--- Problem statement ---
Copy the data exactly. No line may be skipped.
━━ Source data
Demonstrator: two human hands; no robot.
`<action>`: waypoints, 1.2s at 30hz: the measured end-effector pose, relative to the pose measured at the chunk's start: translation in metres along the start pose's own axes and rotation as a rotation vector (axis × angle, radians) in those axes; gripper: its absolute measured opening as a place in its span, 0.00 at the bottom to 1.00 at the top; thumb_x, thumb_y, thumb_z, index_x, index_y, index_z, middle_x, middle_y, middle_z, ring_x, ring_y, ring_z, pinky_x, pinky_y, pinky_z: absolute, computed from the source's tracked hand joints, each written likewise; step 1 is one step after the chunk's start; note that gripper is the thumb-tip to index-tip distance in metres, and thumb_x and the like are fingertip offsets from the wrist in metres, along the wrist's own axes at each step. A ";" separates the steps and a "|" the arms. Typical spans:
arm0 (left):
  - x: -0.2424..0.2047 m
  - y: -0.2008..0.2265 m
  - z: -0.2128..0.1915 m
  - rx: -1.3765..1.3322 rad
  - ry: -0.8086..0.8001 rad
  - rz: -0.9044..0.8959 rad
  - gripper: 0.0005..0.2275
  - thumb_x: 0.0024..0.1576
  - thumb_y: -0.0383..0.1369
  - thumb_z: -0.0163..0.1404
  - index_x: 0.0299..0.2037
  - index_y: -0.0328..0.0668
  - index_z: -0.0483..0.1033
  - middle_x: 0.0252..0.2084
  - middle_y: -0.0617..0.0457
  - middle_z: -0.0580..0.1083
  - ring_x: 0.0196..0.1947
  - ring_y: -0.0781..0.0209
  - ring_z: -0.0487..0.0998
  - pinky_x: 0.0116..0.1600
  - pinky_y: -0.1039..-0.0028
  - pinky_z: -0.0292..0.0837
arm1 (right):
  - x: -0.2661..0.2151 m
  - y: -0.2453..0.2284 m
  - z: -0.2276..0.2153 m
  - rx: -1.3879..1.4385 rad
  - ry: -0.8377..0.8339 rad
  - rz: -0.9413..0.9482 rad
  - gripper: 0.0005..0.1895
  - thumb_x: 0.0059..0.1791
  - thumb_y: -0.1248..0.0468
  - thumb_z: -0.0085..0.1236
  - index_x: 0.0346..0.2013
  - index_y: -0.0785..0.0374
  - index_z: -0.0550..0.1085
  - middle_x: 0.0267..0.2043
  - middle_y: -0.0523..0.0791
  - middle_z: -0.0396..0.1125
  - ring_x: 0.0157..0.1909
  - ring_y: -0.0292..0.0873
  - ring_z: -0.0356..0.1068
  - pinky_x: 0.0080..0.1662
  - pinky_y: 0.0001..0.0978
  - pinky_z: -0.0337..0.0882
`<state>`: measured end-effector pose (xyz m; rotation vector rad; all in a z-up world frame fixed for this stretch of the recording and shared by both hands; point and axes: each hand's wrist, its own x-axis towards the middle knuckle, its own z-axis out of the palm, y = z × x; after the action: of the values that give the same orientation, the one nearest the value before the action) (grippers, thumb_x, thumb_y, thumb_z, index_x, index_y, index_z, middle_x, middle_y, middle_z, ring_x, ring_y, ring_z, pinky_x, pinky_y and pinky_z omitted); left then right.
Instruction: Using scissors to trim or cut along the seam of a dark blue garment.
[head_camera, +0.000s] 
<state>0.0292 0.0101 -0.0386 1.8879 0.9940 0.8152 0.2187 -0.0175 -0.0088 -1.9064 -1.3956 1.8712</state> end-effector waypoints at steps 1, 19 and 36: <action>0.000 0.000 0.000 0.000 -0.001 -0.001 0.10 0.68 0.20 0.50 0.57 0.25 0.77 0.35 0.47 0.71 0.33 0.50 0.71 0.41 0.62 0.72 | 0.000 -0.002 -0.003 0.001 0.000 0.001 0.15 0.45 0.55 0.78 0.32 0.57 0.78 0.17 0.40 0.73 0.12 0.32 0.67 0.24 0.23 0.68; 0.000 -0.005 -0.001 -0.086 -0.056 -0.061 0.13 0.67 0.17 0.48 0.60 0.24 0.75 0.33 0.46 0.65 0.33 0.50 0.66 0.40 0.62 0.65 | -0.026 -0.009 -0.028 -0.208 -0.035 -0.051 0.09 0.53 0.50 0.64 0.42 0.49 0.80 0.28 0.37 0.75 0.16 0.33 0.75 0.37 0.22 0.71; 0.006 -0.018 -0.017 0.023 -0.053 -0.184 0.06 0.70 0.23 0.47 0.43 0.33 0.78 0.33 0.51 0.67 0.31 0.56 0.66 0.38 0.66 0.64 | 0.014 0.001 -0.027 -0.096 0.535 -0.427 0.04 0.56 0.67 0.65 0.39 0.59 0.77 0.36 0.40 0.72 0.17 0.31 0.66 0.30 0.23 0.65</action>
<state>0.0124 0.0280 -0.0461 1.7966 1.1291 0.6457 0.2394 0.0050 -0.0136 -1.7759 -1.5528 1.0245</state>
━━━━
--- Task response ---
Demonstrator: two human hands; no robot.
`<action>`: waypoints, 1.2s at 30hz: the measured end-effector pose, relative to the pose measured at the chunk's start: translation in metres along the start pose's own axes and rotation as a rotation vector (axis × angle, radians) in those axes; gripper: its absolute measured opening as a place in its span, 0.00 at the bottom to 1.00 at the top; thumb_x, thumb_y, thumb_z, index_x, index_y, index_z, middle_x, middle_y, middle_z, ring_x, ring_y, ring_z, pinky_x, pinky_y, pinky_z: absolute, computed from the source's tracked hand joints, each written likewise; step 1 is one step after the chunk's start; note that gripper is the thumb-tip to index-tip distance in metres, and thumb_x and the like are fingertip offsets from the wrist in metres, along the wrist's own axes at each step. A ";" separates the steps and a "|" the arms. Typical spans:
arm0 (left):
  - x: -0.2424..0.2047 m
  - y: -0.2008..0.2265 m
  - z: -0.2128..0.1915 m
  - rx: -1.3765..1.3322 rad
  - ry: -0.8086..0.8001 rad
  - rz: -0.9044..0.8959 rad
  - gripper: 0.0005..0.2275
  - thumb_x: 0.0024..0.1576
  - thumb_y: -0.0383..0.1369
  - thumb_z: -0.0163..0.1404
  - index_x: 0.0299..0.2037
  - index_y: -0.0328..0.0668
  - index_z: -0.0483..0.1033
  - middle_x: 0.0252..0.2084
  - middle_y: -0.0617..0.0457
  - middle_z: -0.0580..0.1083
  - ring_x: 0.0196..0.1947
  - ring_y: -0.0781..0.0209
  - ring_z: -0.0487..0.0998
  - pinky_x: 0.0116..0.1600
  - pinky_y: -0.1039..-0.0028
  - pinky_z: -0.0292..0.0837
arm1 (right):
  - x: -0.2661..0.2151 m
  - y: -0.2453..0.2284 m
  - z: -0.2276..0.2153 m
  - rx: -1.3879..1.4385 rad
  - ry: -0.8377..0.8339 rad
  - rz: -0.9413..0.9482 rad
  - gripper: 0.0005..0.1895
  - thumb_x: 0.0059..0.1791
  - thumb_y: -0.1248..0.0468
  - thumb_z: -0.0085..0.1236
  - index_x: 0.0346..0.2013
  - index_y: -0.0785..0.0374
  - index_z: -0.0550..0.1085
  - middle_x: 0.0267..0.2043
  - middle_y: -0.0523..0.0791
  - middle_z: -0.0396..0.1125
  - ring_x: 0.0157..0.1909
  - ring_y: -0.0292..0.0873
  - ring_z: -0.0356..0.1068
  - pinky_x: 0.0080..0.1662
  - pinky_y: 0.0001..0.0978
  - pinky_z: -0.0337..0.0882
`<state>`: measured end-effector pose (xyz m; rotation vector rad; all in a z-up world frame fixed for this stretch of the recording and shared by both hands; point and axes: each hand's wrist, its own x-axis towards the middle knuckle, its own z-axis out of the palm, y = z × x; after the action: of the values that give the same orientation, the one nearest the value before the action) (grippers, thumb_x, thumb_y, thumb_z, index_x, index_y, index_z, middle_x, middle_y, middle_z, ring_x, ring_y, ring_z, pinky_x, pinky_y and pinky_z omitted); left then right.
Instruction: Using scissors to trim or cut along the seam of a dark blue garment.
[head_camera, +0.000s] 
<state>0.0292 0.0101 -0.0386 1.8879 0.9940 0.8152 0.2187 -0.0175 -0.0088 -1.9064 -1.3956 1.8712</state> end-effector waypoints at steps 1, 19 and 36: <action>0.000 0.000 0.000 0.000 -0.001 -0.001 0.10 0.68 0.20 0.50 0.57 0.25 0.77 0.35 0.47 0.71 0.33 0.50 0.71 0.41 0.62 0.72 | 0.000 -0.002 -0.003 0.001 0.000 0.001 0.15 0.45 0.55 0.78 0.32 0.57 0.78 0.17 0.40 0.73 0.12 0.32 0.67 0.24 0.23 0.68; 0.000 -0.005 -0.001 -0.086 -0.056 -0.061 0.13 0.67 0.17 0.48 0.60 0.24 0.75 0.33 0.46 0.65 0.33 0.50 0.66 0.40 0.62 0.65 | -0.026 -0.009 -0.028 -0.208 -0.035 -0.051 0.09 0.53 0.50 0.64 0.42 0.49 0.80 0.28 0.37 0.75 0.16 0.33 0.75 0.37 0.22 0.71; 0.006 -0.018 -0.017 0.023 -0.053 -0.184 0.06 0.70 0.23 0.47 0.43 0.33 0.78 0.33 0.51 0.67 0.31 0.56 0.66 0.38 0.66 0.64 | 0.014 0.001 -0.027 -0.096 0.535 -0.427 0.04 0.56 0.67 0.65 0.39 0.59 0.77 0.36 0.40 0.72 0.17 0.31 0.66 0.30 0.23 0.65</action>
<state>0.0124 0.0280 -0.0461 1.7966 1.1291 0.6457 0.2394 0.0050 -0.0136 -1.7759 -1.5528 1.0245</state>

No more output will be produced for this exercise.